Every year on Mother’s Day, the families of the “disappeared” join with activists and concerned citizens to march through the streets of the capital, demanding answers in the tens of thousands of unsolved cases.

This year’s protest, however, held special significance. It comes in lead-up to pivotal nationwide elections on June 2, when every seat in Mexico’s Congress will be up for grabs, as well as the presidency.

But as the tenure of President Andres Manuel Lopez Obrador draws to a close, some question whether his administration has done enough to address the widespread disappearances — and whether his successor can improve upon his track record.

Family members like Alvear said they have had to spearhead their own searches, relying on personal resources in the absence of government support.

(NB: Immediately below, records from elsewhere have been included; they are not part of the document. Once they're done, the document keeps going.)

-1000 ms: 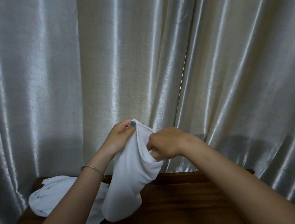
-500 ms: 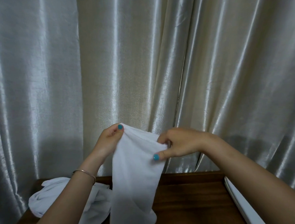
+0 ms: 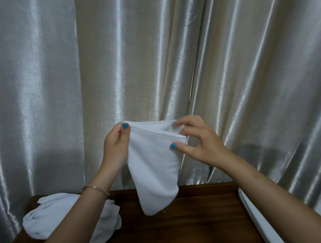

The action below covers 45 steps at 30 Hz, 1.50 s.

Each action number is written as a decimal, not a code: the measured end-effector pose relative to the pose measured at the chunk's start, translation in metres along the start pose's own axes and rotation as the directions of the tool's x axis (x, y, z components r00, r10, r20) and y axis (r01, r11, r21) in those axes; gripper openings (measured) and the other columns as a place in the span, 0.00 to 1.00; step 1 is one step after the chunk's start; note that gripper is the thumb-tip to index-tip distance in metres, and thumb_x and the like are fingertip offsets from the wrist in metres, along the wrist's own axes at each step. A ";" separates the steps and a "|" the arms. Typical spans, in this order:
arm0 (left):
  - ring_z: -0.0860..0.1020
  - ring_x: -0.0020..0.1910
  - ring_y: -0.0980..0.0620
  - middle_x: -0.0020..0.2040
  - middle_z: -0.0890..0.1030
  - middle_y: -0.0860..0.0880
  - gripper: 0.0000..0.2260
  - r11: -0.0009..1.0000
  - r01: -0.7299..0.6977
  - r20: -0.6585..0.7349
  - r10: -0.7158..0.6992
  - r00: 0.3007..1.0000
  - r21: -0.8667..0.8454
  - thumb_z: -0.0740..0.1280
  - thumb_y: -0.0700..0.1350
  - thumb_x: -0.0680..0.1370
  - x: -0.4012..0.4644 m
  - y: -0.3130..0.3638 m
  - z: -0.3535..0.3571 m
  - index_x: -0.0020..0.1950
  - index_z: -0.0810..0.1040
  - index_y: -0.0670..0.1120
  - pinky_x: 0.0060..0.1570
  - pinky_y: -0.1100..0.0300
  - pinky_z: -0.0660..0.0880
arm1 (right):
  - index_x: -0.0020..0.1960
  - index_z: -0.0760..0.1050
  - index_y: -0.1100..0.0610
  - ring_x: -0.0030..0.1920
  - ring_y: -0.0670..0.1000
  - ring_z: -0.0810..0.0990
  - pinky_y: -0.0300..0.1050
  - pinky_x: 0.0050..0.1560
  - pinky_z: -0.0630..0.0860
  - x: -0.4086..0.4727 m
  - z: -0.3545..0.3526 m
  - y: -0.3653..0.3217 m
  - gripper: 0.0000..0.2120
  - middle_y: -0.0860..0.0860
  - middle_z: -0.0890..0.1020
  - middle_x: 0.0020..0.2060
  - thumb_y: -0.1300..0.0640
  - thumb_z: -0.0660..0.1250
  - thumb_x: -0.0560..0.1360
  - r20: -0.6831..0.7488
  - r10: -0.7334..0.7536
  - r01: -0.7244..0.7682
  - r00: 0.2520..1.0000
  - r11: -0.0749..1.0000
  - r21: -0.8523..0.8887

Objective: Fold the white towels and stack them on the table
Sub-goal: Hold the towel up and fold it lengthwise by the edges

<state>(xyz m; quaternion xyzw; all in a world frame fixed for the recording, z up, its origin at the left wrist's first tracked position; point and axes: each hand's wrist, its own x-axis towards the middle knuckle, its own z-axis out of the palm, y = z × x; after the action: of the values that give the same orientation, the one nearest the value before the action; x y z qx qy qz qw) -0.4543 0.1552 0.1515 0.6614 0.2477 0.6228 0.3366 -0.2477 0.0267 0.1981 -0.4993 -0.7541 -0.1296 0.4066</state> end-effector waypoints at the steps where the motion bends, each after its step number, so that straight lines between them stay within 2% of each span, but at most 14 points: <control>1: 0.67 0.32 0.62 0.33 0.70 0.51 0.21 1.000 -0.017 -0.006 0.017 1.000 -0.001 0.57 0.56 0.81 0.000 0.002 0.001 0.39 0.69 0.40 0.30 0.72 0.64 | 0.39 0.81 0.57 0.63 0.50 0.71 0.43 0.63 0.70 -0.001 -0.001 -0.001 0.07 0.47 0.73 0.59 0.55 0.77 0.68 -0.032 0.030 -0.029 0.999 0.998 0.055; 3: 0.67 0.33 0.59 0.34 0.70 0.48 0.24 0.999 -0.043 -0.007 0.043 0.999 0.001 0.57 0.57 0.81 -0.003 0.005 0.003 0.41 0.69 0.36 0.30 0.70 0.64 | 0.36 0.78 0.55 0.61 0.45 0.73 0.40 0.60 0.73 0.000 -0.007 0.000 0.08 0.46 0.73 0.59 0.56 0.77 0.67 -0.002 0.193 -0.190 0.981 0.966 0.175; 6: 0.64 0.31 0.60 0.31 0.68 0.54 0.23 0.998 -0.059 -0.025 0.058 0.998 -0.007 0.57 0.59 0.79 -0.011 0.011 0.008 0.37 0.67 0.40 0.28 0.67 0.61 | 0.36 0.77 0.56 0.37 0.44 0.80 0.41 0.39 0.76 0.000 -0.013 0.002 0.09 0.54 0.83 0.38 0.59 0.77 0.67 0.078 0.390 -0.392 0.917 0.853 0.345; 10: 0.60 0.27 0.61 0.27 0.65 0.56 0.18 0.993 -0.110 -0.038 0.112 0.993 0.052 0.57 0.59 0.79 -0.022 0.016 0.015 0.32 0.61 0.53 0.26 0.68 0.57 | 0.57 0.76 0.50 0.32 0.44 0.79 0.36 0.36 0.77 -0.003 -0.016 0.010 0.27 0.50 0.80 0.32 0.70 0.77 0.64 0.070 0.409 -0.369 0.910 0.721 0.586; 16: 0.67 0.28 0.60 0.29 0.72 0.48 0.17 0.990 -0.135 0.137 0.127 0.982 0.049 0.59 0.61 0.78 -0.034 0.024 0.033 0.40 0.75 0.50 0.28 0.64 0.64 | 0.47 0.81 0.50 0.39 0.50 0.77 0.44 0.42 0.72 0.000 -0.032 0.009 0.08 0.52 0.79 0.37 0.59 0.74 0.69 0.490 0.390 -0.537 0.779 0.819 0.202; 19: 0.78 0.36 0.58 0.39 0.82 0.50 0.10 0.991 -0.133 0.355 0.114 0.928 0.029 0.61 0.57 0.79 -0.040 0.034 0.049 0.48 0.79 0.55 0.35 0.61 0.74 | 0.49 0.79 0.52 0.44 0.48 0.82 0.45 0.44 0.77 0.004 -0.015 -0.008 0.13 0.49 0.83 0.43 0.45 0.72 0.70 0.629 0.325 -0.503 0.706 0.856 0.122; 22: 0.78 0.33 0.56 0.37 0.81 0.51 0.06 0.994 -0.108 0.329 0.099 0.939 0.008 0.62 0.56 0.79 -0.040 0.036 0.054 0.49 0.77 0.58 0.34 0.59 0.74 | 0.40 0.77 0.48 0.33 0.40 0.77 0.37 0.35 0.70 0.010 0.001 -0.015 0.06 0.43 0.79 0.31 0.48 0.72 0.72 0.520 0.305 -0.431 0.798 0.892 0.138; 25: 0.74 0.26 0.54 0.30 0.79 0.48 0.11 0.993 0.090 0.293 -0.065 0.954 -0.072 0.65 0.62 0.74 -0.035 0.029 0.047 0.50 0.71 0.58 0.28 0.60 0.70 | 0.33 0.73 0.51 0.27 0.41 0.68 0.38 0.30 0.63 0.015 0.004 -0.010 0.13 0.43 0.71 0.25 0.51 0.70 0.74 0.396 0.324 -0.409 0.859 0.900 0.150; 28: 0.84 0.41 0.54 0.48 0.85 0.50 0.21 0.942 0.248 0.443 -0.127 0.887 -0.225 0.76 0.50 0.69 -0.043 0.012 0.040 0.53 0.67 0.59 0.36 0.63 0.78 | 0.33 0.76 0.50 0.28 0.39 0.69 0.37 0.31 0.64 0.023 -0.004 -0.008 0.12 0.42 0.72 0.25 0.54 0.70 0.75 0.356 0.278 -0.350 0.892 0.924 0.156; 31: 0.82 0.52 0.55 0.60 0.76 0.55 0.29 0.974 0.171 0.454 -0.087 0.887 -0.147 0.76 0.42 0.70 -0.062 -0.010 0.033 0.54 0.61 0.64 0.45 0.62 0.79 | 0.36 0.76 0.53 0.29 0.37 0.67 0.33 0.31 0.63 0.031 -0.019 -0.002 0.09 0.42 0.71 0.28 0.59 0.70 0.75 0.293 0.261 -0.325 0.920 0.925 0.198; 34: 0.80 0.53 0.61 0.54 0.73 0.70 0.26 0.993 0.087 0.458 -0.041 0.888 -0.081 0.75 0.46 0.70 -0.080 -0.025 0.029 0.53 0.61 0.65 0.48 0.66 0.77 | 0.38 0.76 0.62 0.30 0.39 0.66 0.34 0.29 0.61 0.034 -0.037 0.006 0.09 0.46 0.69 0.29 0.60 0.69 0.75 0.235 0.321 -0.374 0.918 0.896 0.238; 39: 0.80 0.50 0.62 0.50 0.79 0.63 0.13 0.995 0.095 0.560 -0.087 0.824 0.015 0.74 0.54 0.70 -0.092 -0.036 0.030 0.51 0.75 0.58 0.46 0.68 0.76 | 0.35 0.77 0.55 0.29 0.40 0.65 0.34 0.29 0.60 0.032 -0.059 0.021 0.09 0.41 0.69 0.26 0.57 0.70 0.74 0.140 0.356 -0.382 0.924 0.875 0.296; 42: 0.74 0.56 0.68 0.56 0.75 0.66 0.14 0.984 0.056 0.676 -0.156 0.720 0.167 0.72 0.59 0.69 -0.097 -0.048 0.033 0.54 0.78 0.66 0.51 0.74 0.73 | 0.39 0.79 0.58 0.35 0.46 0.67 0.41 0.35 0.62 0.031 -0.068 0.027 0.10 0.47 0.71 0.31 0.51 0.71 0.70 0.081 0.373 -0.380 0.924 0.873 0.305; 45: 0.72 0.59 0.67 0.62 0.73 0.61 0.18 0.970 0.030 0.733 -0.202 0.650 0.240 0.71 0.59 0.70 -0.106 -0.062 0.039 0.60 0.79 0.61 0.56 0.72 0.72 | 0.39 0.78 0.60 0.36 0.48 0.67 0.43 0.37 0.61 0.031 -0.080 0.029 0.14 0.51 0.70 0.33 0.48 0.71 0.70 0.020 0.376 -0.362 0.926 0.873 0.326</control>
<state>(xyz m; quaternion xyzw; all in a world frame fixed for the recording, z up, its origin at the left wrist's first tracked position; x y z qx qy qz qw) -0.4208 0.1110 0.0356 0.8733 0.1915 0.2414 0.3774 -0.1894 0.0123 0.2653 -0.5574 -0.6466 0.0649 0.5167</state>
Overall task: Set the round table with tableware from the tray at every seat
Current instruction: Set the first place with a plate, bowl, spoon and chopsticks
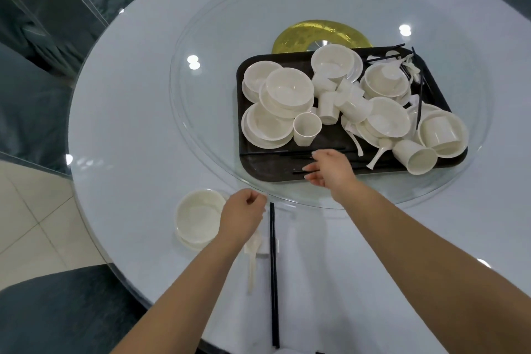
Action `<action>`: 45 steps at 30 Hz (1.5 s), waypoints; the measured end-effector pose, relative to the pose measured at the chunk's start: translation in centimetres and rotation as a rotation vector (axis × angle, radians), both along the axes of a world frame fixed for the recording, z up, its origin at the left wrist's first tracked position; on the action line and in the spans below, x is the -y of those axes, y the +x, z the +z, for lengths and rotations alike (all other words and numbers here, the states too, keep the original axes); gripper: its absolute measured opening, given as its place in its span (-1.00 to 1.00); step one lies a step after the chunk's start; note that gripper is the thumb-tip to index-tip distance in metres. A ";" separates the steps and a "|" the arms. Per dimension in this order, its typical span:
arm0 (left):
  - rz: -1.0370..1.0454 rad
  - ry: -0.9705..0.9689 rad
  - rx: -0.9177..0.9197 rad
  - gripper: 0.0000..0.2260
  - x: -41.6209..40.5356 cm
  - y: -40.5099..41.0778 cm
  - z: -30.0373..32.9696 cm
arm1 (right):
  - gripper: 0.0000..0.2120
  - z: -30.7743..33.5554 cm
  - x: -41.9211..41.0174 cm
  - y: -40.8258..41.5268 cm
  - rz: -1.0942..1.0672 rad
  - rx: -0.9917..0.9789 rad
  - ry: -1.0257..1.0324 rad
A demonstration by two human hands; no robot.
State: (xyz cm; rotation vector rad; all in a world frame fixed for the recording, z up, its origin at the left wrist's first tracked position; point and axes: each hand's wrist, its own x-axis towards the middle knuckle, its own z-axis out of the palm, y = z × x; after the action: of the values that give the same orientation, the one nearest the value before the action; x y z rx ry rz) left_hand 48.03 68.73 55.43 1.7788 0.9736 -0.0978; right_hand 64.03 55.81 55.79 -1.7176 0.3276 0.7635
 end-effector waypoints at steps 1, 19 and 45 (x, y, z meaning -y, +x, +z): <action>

In Alvear’s case, her daughter Lilith Saori Arreola Alvear, a 21-year-old transgender woman, went missing while on vacation with friends in Playa Zicatela, Oaxaca, on January 2, 2023.

Months passed, and in desperation, Alvear read Mexico’s Standardised Protocol for Searching for Missing Persons to better understand the investigation. That’s when she started to notice the shortfalls in how her daughter’s case was being handled.

“When I read the approved protocol for searching for missing persons, I realised that, in reality, the protocols that had to be done were not done,” Alvear said.

“So I am a mom who has searched for Lilith with her own resources.”

A woman, Joanna Alvear, holds up a bright yellow poster board, decorated with photographs of her missing daughter and pictures
At the Mother’s Monument in Mexico City, Joanna Alvear holds up a poster of her missing daughter Lilith [Chantal Flores/Al Jazeera]

A president’s promise

Lopez Obrador was voted into office six years ago, in July 2018, after campaigning on the promise of seeking justice for missing persons.

One of the most pressing issues of that election cycle was the case of the Ayotzinapa 43, the mass disappearance four years prior of 43 students from a rural teacher’s college.

The case had plunged the popularity of then-President Enrique Pena Nieto to new lows, as his government oversaw a flawed investigation riddled with alleged cover-ups, inconsistencies and accusations of torture and forced confessions.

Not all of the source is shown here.